◆ **Your assignment**:
Each line below from the "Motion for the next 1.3" line through the "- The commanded" line, those two included, must be restated word for word; the pictures must not be.

◆ **Records**:
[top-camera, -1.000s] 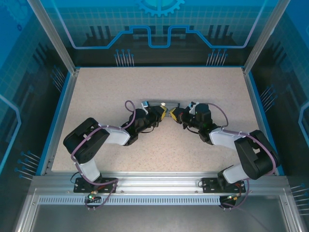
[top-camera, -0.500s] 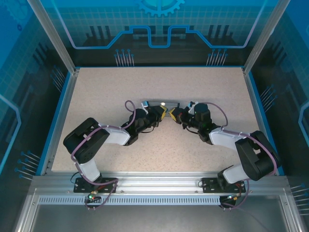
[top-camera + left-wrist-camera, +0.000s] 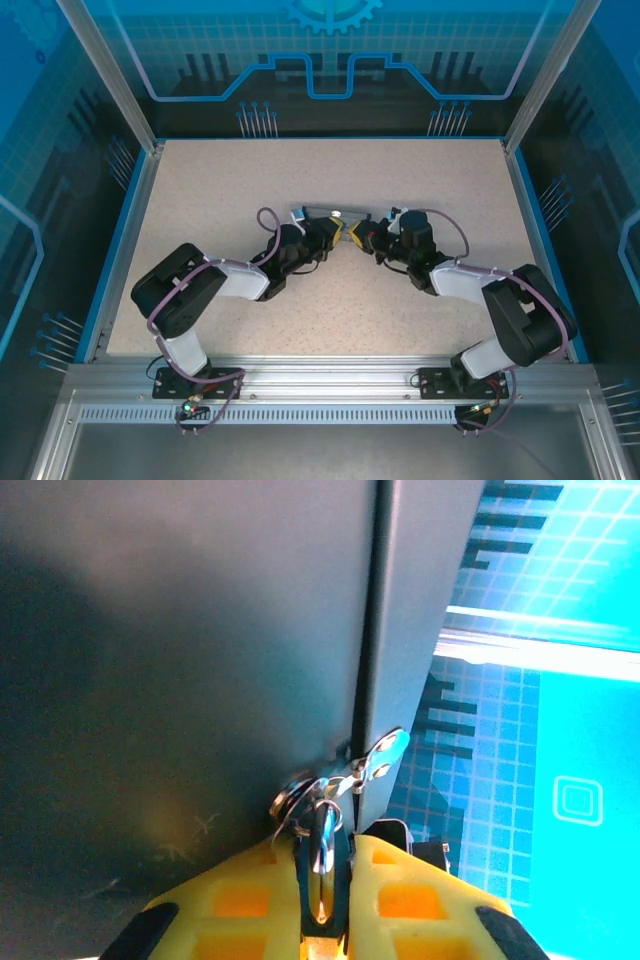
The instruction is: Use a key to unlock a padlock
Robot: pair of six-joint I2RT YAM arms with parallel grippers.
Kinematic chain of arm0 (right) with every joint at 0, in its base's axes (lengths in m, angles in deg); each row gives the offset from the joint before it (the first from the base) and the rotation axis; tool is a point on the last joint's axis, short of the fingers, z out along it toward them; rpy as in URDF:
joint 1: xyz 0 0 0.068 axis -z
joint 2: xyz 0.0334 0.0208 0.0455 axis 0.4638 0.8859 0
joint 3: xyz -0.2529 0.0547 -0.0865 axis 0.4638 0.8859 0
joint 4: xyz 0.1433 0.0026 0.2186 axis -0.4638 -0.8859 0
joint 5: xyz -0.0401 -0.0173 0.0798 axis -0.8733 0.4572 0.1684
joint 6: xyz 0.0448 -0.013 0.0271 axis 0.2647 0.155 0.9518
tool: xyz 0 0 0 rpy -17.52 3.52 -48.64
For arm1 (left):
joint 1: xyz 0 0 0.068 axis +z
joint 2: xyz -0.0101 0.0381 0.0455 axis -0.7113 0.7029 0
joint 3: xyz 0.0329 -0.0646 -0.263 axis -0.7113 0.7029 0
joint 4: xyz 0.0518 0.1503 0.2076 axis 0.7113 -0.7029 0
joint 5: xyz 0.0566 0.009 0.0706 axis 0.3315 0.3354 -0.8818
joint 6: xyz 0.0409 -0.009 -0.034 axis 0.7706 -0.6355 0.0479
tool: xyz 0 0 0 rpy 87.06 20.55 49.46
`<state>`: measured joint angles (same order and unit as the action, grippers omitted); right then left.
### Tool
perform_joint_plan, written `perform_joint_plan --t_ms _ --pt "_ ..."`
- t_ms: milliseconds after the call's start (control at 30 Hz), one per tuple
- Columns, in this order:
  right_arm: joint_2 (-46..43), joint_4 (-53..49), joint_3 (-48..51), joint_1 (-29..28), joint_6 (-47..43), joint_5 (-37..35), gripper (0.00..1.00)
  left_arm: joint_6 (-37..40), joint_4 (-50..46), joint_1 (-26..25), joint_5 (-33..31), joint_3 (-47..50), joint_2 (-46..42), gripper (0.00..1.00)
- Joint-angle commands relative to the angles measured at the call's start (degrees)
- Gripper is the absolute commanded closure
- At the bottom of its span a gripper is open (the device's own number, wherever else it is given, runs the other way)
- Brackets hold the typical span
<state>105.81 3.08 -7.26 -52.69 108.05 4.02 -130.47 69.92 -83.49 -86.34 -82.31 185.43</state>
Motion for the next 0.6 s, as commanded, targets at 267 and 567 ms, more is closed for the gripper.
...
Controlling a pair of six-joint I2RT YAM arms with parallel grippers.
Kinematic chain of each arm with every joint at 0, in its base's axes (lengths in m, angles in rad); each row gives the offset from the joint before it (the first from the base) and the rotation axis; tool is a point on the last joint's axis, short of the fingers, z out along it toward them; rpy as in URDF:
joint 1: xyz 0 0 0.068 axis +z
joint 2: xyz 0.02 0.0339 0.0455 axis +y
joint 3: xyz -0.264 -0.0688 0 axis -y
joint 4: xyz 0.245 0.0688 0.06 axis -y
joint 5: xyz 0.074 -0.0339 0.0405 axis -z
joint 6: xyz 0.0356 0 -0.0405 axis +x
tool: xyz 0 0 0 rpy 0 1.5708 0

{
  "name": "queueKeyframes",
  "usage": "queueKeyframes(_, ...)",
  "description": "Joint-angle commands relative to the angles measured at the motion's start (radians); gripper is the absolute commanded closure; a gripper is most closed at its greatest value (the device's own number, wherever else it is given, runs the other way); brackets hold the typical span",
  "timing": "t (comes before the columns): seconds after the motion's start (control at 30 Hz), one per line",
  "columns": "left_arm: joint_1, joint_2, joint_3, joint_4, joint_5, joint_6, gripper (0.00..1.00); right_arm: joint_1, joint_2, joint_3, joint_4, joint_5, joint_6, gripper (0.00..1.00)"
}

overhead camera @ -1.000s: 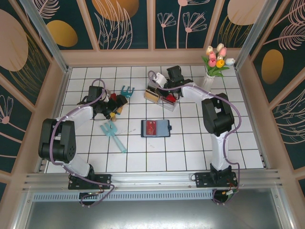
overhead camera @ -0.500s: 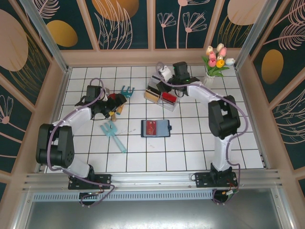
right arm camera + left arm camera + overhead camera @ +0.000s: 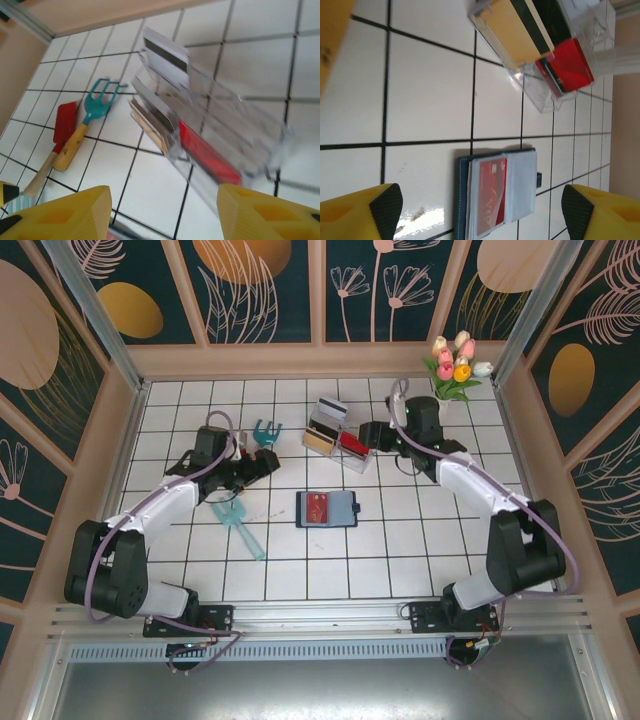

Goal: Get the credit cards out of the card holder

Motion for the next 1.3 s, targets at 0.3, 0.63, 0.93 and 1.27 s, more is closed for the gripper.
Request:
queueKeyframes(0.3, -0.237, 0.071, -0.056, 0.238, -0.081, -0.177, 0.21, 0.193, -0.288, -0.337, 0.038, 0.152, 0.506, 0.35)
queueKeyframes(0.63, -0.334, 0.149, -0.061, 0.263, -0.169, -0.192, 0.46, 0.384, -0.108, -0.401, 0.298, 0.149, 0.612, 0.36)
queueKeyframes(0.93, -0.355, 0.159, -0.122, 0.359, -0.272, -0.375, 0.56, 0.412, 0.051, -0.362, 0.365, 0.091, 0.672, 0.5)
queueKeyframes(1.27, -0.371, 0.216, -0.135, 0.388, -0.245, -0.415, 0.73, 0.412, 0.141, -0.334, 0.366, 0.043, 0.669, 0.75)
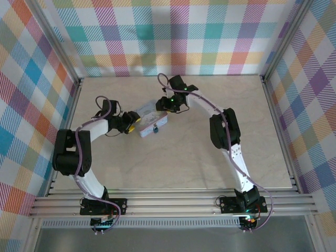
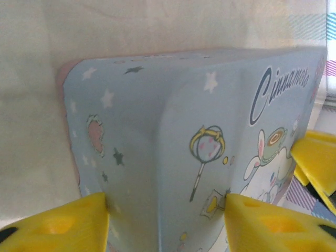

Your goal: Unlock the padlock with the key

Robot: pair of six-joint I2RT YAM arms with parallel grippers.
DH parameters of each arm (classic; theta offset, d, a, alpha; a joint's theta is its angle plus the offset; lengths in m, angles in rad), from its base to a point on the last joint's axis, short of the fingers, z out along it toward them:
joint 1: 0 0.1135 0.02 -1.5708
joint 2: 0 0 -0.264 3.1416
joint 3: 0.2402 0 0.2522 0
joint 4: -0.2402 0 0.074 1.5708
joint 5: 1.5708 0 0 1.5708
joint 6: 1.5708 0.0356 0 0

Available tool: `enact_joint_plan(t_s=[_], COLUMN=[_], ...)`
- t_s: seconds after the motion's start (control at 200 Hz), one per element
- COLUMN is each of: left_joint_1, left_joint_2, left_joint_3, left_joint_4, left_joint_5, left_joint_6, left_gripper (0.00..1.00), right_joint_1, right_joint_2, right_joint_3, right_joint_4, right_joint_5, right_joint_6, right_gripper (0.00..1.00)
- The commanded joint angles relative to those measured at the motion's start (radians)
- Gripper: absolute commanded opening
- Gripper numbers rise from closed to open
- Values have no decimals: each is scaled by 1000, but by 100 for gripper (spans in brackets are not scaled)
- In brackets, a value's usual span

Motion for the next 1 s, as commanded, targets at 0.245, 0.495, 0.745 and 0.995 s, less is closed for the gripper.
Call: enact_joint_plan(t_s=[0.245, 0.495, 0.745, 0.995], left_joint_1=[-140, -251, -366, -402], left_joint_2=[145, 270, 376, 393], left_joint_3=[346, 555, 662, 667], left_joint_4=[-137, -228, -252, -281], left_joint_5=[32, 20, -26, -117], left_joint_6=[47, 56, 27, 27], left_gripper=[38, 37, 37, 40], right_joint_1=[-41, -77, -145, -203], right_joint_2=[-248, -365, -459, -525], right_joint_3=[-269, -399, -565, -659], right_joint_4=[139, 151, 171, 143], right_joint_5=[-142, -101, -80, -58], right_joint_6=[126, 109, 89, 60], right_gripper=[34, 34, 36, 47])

◆ **Solution for this exercise**:
Motion for the next 1.3 s, targets at 0.3, 0.63, 0.93 and 1.27 s, more is closed for the gripper.
Request:
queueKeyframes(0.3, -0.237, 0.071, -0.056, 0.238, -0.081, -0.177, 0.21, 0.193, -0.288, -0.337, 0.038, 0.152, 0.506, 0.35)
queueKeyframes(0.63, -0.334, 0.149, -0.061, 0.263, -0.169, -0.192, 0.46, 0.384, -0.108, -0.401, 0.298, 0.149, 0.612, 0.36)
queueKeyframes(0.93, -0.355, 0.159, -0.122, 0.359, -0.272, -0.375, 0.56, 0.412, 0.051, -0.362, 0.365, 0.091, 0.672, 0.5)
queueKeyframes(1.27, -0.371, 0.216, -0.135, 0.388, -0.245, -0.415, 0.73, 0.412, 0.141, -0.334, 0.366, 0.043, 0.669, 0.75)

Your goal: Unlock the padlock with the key

Robot: pair of six-joint I2RT YAM arms with parallel grippers.
DH parameters of each arm (classic; theta offset, d, a, alpha; a joint's theta is its angle plus the offset; lengths in m, angles in rad), from its base to a point on the last joint's axis, short of the fingers, z out along it toward them:
joint 1: 0 0.1135 0.02 -1.5708
joint 2: 0 0 -0.264 3.1416
joint 3: 0.2402 0 0.2522 0
joint 4: -0.2402 0 0.074 1.5708
joint 5: 1.5708 0 0 1.5708
joint 6: 1.5708 0.0356 0 0

Available tool: `enact_joint_plan(t_s=[_], COLUMN=[_], ...)`
- t_s: seconds after the motion's start (control at 200 Hz), one per element
- COLUMN is each of: left_joint_1, left_joint_2, left_joint_3, left_joint_4, left_joint_5, left_joint_6, left_gripper (0.00..1.00), right_joint_1, right_joint_2, right_joint_3, right_joint_4, right_joint_5, right_joint_6, right_gripper (0.00..1.00)
- The commanded joint angles relative to those measured at the motion's start (radians)

This finishes the exercise.